ON SELF HOSTING, PART 1
The cycle is endless. I get email, or I get physical mail, I put it on the living room tv table, and there it accumulates for a few days until we are forced to sort through what’s spam(90% of it is), and what is not. Those documents that are not spam are often notices and/or receipts to keep, and rarely, it is something immediately actionable. The solution so far? Maybe take a photo of it if needed via Google’s Stack app, and chuck it into a plastic box under the couch, make sure it’s not in the way of the robovac, and go on about our days.
This…isn’t exactly optimal. I’ve been thinking about a proper document management for a while (and considering buying a scanner as well). It is a Samba share at my homeserver, it automagically uploads to a Nextcloud instance, and a cron job runs every now and then to back up the changes. What I have currently works, however, it’s not exactly searchable, and an “Invoice” can be “Healthcare” or “University” as well.
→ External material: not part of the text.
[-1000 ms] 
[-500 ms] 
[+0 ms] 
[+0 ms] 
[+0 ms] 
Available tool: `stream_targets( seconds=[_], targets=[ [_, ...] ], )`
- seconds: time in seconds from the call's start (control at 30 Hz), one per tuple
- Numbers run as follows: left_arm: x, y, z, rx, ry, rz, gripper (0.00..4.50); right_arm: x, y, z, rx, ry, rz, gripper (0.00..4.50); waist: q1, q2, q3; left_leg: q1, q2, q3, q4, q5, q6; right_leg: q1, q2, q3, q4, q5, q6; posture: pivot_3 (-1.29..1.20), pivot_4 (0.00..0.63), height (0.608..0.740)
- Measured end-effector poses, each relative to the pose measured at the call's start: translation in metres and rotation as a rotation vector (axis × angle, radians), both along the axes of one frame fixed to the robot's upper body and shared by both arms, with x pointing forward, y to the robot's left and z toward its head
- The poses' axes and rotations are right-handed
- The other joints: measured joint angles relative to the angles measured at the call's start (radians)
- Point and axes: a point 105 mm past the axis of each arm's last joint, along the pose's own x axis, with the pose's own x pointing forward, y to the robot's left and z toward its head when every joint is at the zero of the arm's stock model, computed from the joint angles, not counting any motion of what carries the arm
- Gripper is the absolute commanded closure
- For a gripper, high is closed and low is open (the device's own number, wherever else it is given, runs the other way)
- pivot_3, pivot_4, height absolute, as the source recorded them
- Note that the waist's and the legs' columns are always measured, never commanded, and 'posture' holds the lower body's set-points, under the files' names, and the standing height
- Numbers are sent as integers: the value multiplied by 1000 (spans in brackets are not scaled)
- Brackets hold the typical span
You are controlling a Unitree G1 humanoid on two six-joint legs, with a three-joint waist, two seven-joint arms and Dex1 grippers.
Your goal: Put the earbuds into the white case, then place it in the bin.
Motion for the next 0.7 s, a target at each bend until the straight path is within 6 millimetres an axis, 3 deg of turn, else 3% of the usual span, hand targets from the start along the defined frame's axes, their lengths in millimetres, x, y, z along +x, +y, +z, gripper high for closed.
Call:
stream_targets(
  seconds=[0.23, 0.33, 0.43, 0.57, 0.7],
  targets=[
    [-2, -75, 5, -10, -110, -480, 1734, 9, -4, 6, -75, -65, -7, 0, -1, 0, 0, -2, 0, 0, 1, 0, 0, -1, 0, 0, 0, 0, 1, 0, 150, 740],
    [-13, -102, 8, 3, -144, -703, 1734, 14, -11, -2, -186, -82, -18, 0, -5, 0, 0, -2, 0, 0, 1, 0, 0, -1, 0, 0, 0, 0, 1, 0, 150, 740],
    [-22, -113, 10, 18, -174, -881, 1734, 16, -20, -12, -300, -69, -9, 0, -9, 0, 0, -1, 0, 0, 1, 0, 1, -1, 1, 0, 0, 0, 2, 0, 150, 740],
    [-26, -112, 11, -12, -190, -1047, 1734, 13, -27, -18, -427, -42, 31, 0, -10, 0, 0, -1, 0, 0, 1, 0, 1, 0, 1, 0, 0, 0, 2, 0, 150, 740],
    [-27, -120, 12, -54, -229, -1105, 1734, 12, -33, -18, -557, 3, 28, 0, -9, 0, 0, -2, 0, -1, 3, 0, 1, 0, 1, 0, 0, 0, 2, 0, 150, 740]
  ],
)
Paperless-ngx itself provides a challenge, in a way. It has a “Consume” folder, and if I copy all my documents to it, it will delete them in the consume folder, and store the pdfs somewhere else meanwhile using its own logic to name/move files, which I can then tag in the web interface. There is however, a problem. I don’t want to have to copy the same PDF twice. Once in my Samba
//DOCUMENTS share, and another time in the ../
I can’t just use rsync for a one way sync directly, because it will just copy everything it sees as deleted over and over again, and paperless will try to consume it over and over again. There has to be a solution.
The solutions is…to keep a filter. After the 1-way rsync runes, you create a filtered_files.txt in the cronjob, which contains a list of all the current files that are in the
//DOCUMENTS share, and the next rsync run accepts this as a filter.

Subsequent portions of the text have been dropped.